Le défaut de Dalize était celui de Flaubert. Il recommençait toujours. Il se corrigeait sans cesse, pas toujours avec profit. Ainsi trimballa-t-il tous ses manuscrits à la guerre, fourrant dans le fond de sa cantine d'offre jusqu'aux feuilletons découpés du Club des Neurasthéniques, roman primitivement signé Franquevaux, et qu'il voulait refaire, pour le donner en librairie sous le nom de Dalize. La guerre le détournait de cet absurde projet. Elle ui dicta le Journal d'un commandant de compagnie. On en connaît un petit nombre de pages admirables, communiquées en permission, au cours d'un déjeuner chez Baty, le marchand de vins de Montparnasse qui rassembla tous les artistes d'alors. Il y eut lieu de craindre la perte irrémédiable des papiers de Dalize. Or, tout vient de parvenir aux mains, pieuses, d'un libraire distingué, M. Bérès, lequel permettra que des copies utiles soient prises.
Marie Laurencin exposa aux Indépendants un portrait de Dalize, en amiral portugais du seizième siècle.

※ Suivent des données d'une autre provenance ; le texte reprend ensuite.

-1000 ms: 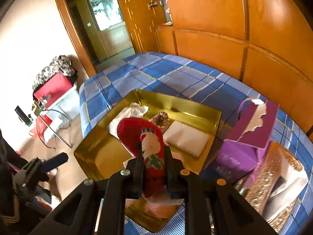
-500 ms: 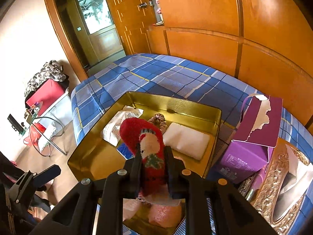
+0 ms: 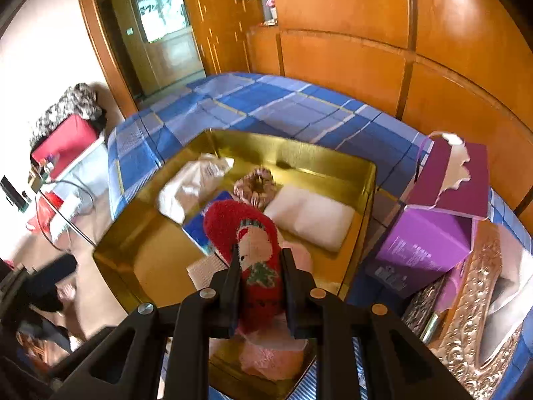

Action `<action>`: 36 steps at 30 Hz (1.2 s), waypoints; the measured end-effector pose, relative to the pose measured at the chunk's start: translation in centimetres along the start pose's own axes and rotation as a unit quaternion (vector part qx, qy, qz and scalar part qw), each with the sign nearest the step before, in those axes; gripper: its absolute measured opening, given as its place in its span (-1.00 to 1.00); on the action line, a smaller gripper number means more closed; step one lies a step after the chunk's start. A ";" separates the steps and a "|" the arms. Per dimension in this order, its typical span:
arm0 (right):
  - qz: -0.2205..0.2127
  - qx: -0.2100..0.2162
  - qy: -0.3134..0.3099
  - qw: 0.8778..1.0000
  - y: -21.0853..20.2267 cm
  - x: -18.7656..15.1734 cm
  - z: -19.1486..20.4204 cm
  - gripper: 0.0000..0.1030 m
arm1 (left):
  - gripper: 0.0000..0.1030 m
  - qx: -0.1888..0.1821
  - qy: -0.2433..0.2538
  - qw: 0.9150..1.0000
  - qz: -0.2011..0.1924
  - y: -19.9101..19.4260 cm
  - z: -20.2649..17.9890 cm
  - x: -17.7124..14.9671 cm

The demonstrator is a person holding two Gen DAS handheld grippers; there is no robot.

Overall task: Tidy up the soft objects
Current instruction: 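Lower the red Santa plush into the tray and open the right tool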

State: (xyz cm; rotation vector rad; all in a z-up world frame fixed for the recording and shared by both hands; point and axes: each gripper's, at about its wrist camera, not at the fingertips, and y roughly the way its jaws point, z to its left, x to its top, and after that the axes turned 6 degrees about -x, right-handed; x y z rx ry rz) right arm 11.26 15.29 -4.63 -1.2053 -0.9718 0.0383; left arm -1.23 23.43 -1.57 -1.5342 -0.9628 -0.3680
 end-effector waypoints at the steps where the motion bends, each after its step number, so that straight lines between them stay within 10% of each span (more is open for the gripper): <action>1: 0.003 -0.003 -0.002 1.000 0.3 -0.2 0.1 -0.63 | 0.79 0.000 -0.001 1.000 0.001 0.1 0.1 0.0; 21: 0.008 -0.013 -0.018 1.000 1.6 -0.7 -0.2 -0.11 | 0.79 0.013 -0.018 1.000 0.019 1.7 2.0 -0.5; 36: 0.020 -0.019 -0.047 0.998 2.2 -1.5 1.1 -0.45 | 0.79 0.038 -0.038 0.999 0.004 1.3 4.1 0.3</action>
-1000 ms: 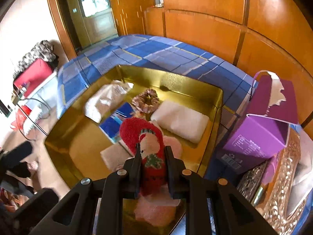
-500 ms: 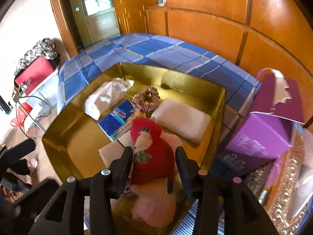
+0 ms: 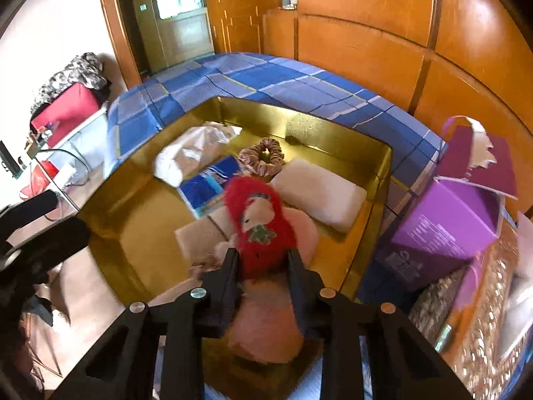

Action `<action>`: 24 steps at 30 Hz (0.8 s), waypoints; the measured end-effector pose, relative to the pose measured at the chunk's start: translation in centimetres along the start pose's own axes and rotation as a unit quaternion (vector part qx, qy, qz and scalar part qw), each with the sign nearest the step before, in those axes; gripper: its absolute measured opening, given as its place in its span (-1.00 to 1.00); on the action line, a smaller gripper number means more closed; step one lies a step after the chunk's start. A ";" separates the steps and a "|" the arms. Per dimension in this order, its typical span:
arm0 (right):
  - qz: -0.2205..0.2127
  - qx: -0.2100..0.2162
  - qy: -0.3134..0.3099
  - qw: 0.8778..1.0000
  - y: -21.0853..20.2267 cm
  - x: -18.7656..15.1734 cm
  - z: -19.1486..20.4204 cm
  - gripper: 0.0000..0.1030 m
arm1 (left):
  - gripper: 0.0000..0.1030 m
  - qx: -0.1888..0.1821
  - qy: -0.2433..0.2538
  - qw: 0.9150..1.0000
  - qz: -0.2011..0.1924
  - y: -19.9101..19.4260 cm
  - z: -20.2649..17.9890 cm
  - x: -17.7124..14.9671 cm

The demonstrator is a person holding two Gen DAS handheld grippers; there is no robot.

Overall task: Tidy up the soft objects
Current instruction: 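Lower the red Santa plush into the tray and open the right tool, then move both open tools back over the bed toward the remaining plush items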

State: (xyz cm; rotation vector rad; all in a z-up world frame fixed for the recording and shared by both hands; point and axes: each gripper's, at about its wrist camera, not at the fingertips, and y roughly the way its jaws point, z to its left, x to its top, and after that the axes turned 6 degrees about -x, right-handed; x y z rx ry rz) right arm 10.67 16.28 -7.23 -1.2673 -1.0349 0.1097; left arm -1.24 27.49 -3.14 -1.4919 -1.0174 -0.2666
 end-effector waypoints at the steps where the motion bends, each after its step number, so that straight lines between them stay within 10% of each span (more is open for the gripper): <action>1: -0.002 -0.007 0.004 1.000 0.1 0.2 -0.2 -0.45 | 0.79 -0.002 0.003 1.000 0.002 0.0 -0.2 -0.1; 11: -0.100 -0.003 0.001 0.995 -8.4 -2.6 -1.7 -0.13 | 0.81 -0.026 0.056 0.998 -0.009 -1.2 -3.6 -0.4; 24: -0.111 -0.094 0.151 0.978 -14.2 -12.3 -11.2 -0.08 | 0.81 -0.099 0.155 0.983 -0.005 -2.8 -12.4 -1.8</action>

Subtile interprétation de l'exquise gentilhommerie de notre ami perdu ! Perdu ? Je remercie Jean-Jacques de rendre sa chance à l'écrivain dont le nom est gravé en lettres d'or sur un mur du Panthéon, avec les noms de tous ceux dont la voix fut étouffée sous la boue sanglante des tranchées.
André Salmon "René Dalize", Jean-Jacques, littéraire et parisien, 1er janvier 1938, p. 1.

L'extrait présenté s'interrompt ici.